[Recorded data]
%%
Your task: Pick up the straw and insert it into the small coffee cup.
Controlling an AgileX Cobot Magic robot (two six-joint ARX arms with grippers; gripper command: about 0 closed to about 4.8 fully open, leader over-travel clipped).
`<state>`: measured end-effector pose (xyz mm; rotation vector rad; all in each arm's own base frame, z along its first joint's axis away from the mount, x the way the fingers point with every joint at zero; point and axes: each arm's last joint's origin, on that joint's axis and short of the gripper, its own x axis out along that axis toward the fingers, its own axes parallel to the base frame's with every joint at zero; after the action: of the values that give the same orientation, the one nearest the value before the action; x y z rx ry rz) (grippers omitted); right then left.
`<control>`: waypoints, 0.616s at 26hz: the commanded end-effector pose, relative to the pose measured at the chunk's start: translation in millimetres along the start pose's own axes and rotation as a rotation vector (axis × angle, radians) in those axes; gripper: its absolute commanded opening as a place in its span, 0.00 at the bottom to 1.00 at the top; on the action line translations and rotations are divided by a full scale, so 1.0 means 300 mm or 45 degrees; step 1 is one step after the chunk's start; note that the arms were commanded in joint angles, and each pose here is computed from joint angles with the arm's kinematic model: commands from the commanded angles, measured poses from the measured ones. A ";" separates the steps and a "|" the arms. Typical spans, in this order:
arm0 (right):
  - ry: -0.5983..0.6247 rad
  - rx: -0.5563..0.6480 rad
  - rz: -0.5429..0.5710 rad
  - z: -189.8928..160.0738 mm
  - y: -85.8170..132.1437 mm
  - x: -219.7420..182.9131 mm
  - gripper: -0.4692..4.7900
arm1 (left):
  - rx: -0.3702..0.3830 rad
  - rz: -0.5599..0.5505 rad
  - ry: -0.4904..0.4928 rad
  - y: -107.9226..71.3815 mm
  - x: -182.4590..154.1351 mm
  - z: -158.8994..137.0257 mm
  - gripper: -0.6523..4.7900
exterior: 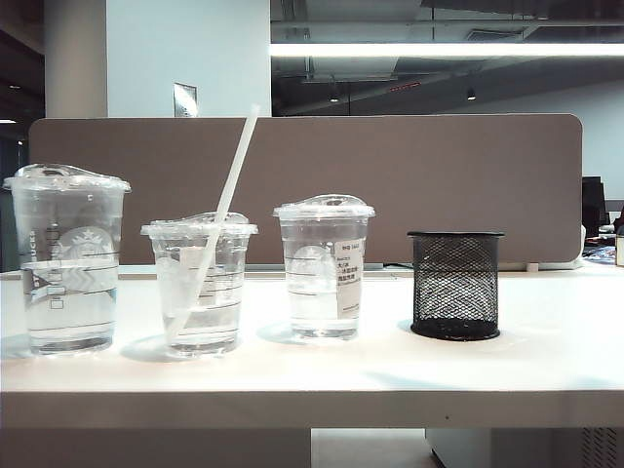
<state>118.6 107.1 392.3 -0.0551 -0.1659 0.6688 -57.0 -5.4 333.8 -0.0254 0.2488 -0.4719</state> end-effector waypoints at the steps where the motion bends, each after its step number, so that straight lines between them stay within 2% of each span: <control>1: -0.125 0.073 -0.061 -0.006 -0.008 -0.074 0.07 | 0.031 -0.004 -0.066 0.031 0.078 0.003 0.16; 6: -0.189 0.097 -0.067 -0.067 -0.009 -0.193 0.07 | 0.005 -0.001 -0.150 0.087 0.219 -0.029 0.16; 10: -0.206 0.100 -0.069 -0.111 -0.011 -0.295 0.07 | 0.017 0.012 -0.200 0.137 0.344 -0.095 0.16; 12: -0.188 0.098 -0.067 -0.123 -0.014 -0.350 0.07 | 0.000 0.110 -0.179 0.168 0.404 -0.152 0.16; 16: -0.166 0.097 -0.064 -0.141 -0.017 -0.423 0.07 | -0.027 0.142 -0.109 0.196 0.470 -0.240 0.16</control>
<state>33.3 26.6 337.3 0.0701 -0.2893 0.6278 70.0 -14.5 231.3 -0.0541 0.1815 -0.3657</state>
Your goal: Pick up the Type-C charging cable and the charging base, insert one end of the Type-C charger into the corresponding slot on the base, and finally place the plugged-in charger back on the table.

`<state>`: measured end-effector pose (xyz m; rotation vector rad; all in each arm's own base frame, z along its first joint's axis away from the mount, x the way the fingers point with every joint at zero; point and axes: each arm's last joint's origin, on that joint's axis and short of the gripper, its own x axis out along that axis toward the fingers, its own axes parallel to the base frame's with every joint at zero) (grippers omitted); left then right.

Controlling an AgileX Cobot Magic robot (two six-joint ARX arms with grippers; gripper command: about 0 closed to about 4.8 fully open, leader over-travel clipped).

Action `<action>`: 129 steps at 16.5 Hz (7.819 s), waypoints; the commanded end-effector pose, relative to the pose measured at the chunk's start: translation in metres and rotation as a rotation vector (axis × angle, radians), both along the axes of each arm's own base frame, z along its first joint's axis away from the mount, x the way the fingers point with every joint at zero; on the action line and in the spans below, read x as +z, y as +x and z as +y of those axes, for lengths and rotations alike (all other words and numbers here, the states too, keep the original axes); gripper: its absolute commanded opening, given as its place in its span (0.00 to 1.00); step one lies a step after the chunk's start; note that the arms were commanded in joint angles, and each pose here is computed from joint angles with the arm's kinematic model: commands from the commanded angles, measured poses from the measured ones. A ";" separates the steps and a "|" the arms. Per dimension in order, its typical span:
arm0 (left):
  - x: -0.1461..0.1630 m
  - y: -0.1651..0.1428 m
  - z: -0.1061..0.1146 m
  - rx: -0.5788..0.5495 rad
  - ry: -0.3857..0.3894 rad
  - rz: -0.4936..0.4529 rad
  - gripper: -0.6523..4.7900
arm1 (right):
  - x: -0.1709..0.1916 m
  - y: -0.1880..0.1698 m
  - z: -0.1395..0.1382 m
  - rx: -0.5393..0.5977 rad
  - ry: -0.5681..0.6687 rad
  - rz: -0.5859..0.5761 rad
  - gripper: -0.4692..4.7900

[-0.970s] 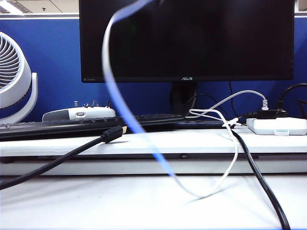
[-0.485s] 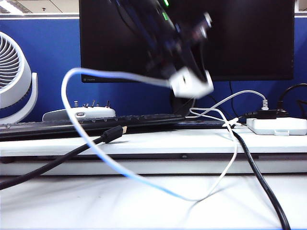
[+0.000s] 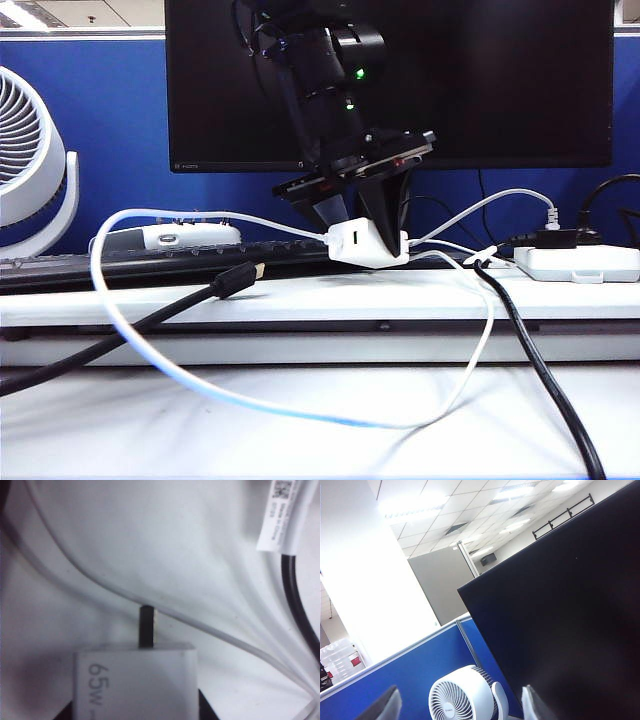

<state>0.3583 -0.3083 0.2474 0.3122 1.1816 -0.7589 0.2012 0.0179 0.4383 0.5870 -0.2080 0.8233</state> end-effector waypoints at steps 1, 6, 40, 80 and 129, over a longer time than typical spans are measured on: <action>0.003 -0.005 0.008 -0.022 0.065 0.028 0.11 | 0.005 -0.004 0.000 0.003 -0.007 -0.032 0.70; 0.001 -0.002 0.006 -0.030 0.054 0.007 0.11 | 0.004 -0.004 0.000 0.007 -0.010 -0.028 0.70; 0.309 -0.344 0.294 -0.015 -0.548 -0.926 0.11 | -0.050 -0.110 -0.007 -0.507 -0.446 -0.030 0.07; -0.091 -0.269 0.276 0.425 -0.514 -0.918 0.11 | -0.294 -0.104 -0.012 -0.720 -0.577 0.474 0.08; -0.097 -0.264 0.296 0.668 -0.275 -0.992 0.11 | -0.290 -0.105 -0.017 -0.808 -0.640 0.378 0.08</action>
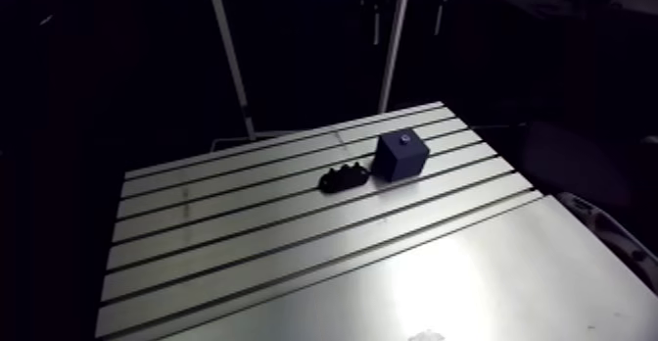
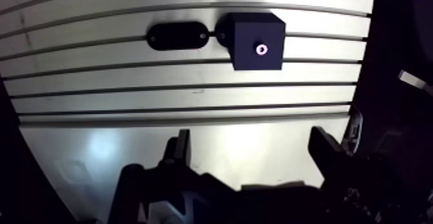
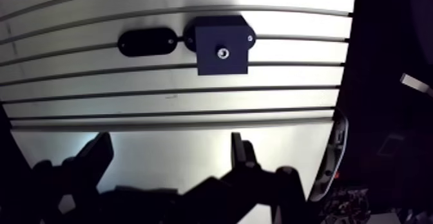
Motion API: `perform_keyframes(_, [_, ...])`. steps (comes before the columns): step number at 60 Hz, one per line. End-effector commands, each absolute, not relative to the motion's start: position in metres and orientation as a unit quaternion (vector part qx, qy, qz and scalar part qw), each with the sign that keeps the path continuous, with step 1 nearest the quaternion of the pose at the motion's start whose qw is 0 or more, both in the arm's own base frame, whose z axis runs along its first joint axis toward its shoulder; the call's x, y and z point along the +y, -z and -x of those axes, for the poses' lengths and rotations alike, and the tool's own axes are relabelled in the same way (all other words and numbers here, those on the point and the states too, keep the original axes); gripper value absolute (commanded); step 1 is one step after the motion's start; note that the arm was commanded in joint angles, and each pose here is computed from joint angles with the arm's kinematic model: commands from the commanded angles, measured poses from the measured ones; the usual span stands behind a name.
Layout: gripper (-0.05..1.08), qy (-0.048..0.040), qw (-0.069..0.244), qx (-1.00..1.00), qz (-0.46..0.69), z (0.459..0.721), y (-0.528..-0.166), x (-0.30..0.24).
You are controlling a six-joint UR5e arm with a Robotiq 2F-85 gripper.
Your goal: Pick up the M10 bolt and insert it into the hole until fully seated.
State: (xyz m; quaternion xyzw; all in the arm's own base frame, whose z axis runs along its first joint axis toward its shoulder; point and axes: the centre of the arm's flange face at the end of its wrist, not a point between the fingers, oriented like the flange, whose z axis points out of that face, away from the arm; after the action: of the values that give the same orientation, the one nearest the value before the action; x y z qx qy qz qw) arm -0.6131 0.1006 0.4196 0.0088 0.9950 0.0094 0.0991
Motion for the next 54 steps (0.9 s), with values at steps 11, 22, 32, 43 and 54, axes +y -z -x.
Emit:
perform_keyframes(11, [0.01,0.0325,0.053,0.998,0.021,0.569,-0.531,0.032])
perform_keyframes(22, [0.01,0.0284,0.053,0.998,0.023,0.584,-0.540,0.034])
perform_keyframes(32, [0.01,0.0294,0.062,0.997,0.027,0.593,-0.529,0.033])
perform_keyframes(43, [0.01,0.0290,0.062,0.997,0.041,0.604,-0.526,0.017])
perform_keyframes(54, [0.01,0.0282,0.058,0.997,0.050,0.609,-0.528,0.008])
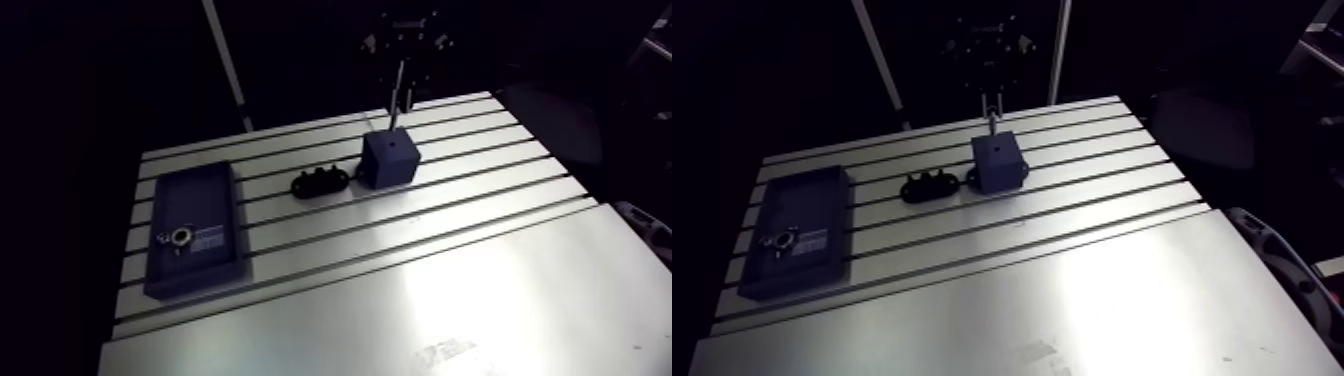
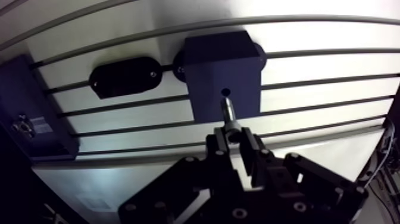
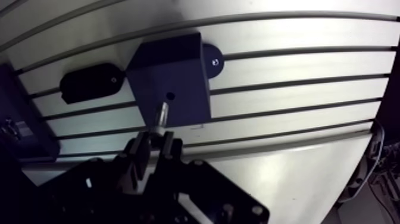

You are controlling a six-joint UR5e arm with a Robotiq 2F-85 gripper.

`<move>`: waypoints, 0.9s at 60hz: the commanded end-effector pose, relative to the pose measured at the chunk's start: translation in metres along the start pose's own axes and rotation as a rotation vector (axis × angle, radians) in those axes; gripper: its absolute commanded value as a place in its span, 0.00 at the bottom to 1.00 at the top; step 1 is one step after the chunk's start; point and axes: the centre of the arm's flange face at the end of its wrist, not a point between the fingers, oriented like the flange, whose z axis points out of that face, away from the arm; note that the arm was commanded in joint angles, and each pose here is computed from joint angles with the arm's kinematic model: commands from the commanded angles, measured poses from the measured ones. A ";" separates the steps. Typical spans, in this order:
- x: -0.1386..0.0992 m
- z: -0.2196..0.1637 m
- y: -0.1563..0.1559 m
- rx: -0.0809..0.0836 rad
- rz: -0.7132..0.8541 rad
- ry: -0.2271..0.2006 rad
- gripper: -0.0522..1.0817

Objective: Pick up the M10 bolt and insert it into the hole until fully seated.

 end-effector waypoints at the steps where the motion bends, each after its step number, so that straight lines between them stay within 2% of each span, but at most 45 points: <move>1: -0.002 0.006 0.000 0.001 0.000 -0.013 1.00; 54: -0.001 0.013 0.001 0.001 0.002 -0.009 1.00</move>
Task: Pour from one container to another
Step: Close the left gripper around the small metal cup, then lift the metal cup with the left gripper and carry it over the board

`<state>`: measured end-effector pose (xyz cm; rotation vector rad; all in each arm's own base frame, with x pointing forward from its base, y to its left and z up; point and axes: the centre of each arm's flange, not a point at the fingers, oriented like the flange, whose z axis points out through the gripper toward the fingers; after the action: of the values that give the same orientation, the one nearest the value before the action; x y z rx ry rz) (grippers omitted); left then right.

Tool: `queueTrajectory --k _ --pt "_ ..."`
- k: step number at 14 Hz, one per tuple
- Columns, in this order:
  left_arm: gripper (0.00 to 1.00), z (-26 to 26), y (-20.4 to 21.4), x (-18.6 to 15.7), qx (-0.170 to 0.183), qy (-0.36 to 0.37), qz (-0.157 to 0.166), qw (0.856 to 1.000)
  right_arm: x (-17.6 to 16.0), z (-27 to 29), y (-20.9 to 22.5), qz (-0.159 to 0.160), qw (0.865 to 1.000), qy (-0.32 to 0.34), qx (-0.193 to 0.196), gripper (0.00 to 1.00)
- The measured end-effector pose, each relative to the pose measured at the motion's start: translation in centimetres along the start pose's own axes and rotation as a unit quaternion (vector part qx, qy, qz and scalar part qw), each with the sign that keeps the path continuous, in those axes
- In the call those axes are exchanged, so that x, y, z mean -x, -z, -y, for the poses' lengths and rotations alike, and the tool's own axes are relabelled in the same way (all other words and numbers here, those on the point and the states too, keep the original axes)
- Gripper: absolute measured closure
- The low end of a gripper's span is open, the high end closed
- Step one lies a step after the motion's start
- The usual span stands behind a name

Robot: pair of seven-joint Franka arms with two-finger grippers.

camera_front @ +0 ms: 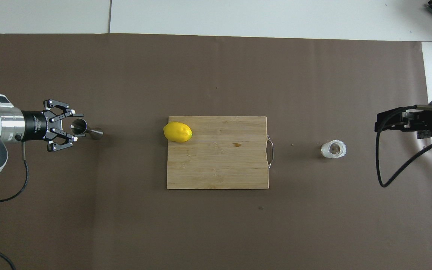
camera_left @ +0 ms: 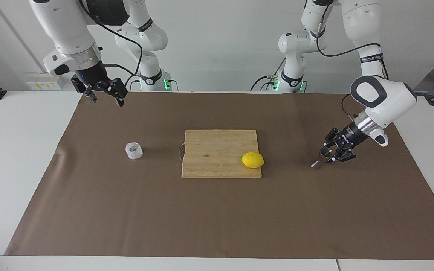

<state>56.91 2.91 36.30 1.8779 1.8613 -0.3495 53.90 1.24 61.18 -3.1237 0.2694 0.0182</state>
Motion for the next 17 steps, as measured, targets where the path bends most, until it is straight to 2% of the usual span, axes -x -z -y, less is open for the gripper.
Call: queueTrajectory --k 1,3,12,17 --pt "0.47 0.0 0.0 -0.1 0.0 0.001 0.0 1.0 0.0 0.0 0.0 0.0 1.0 0.0 0.0 0.0" --pt "0.51 0.0 0.1 -0.2 0.001 0.002 0.0 1.0 0.0 0.0 0.0 0.0 1.0 0.0 0.0 0.0" --pt "0.51 -0.3 0.5 -0.1 0.003 0.001 0.001 1.0 0.0 0.0 0.0 0.0 1.0 0.0 0.0 0.0" --pt "0.51 -2.0 3.0 1.9 -0.008 0.004 0.026 1.0 0.0 0.0 0.0 0.0 1.0 0.0 0.0 0.0"
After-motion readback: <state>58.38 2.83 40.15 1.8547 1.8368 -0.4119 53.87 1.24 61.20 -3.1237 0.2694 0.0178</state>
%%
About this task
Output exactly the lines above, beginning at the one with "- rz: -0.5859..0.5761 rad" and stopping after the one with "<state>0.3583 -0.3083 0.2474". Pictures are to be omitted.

Solution
  - rz: -0.5859..0.5761 rad
  - gripper: -0.4692..4.7900

[-0.970s] 
[-0.485s] 
[+0.000s] 

<state>0.3583 -0.3083 0.2474 0.3122 1.1816 -0.7589 0.2012 0.0179 0.4383 0.5870 -0.2080 0.8233</state> end-effector waypoints at steps 1, 6, 40, 80 and 129, over a longer time than typical spans are measured on: <action>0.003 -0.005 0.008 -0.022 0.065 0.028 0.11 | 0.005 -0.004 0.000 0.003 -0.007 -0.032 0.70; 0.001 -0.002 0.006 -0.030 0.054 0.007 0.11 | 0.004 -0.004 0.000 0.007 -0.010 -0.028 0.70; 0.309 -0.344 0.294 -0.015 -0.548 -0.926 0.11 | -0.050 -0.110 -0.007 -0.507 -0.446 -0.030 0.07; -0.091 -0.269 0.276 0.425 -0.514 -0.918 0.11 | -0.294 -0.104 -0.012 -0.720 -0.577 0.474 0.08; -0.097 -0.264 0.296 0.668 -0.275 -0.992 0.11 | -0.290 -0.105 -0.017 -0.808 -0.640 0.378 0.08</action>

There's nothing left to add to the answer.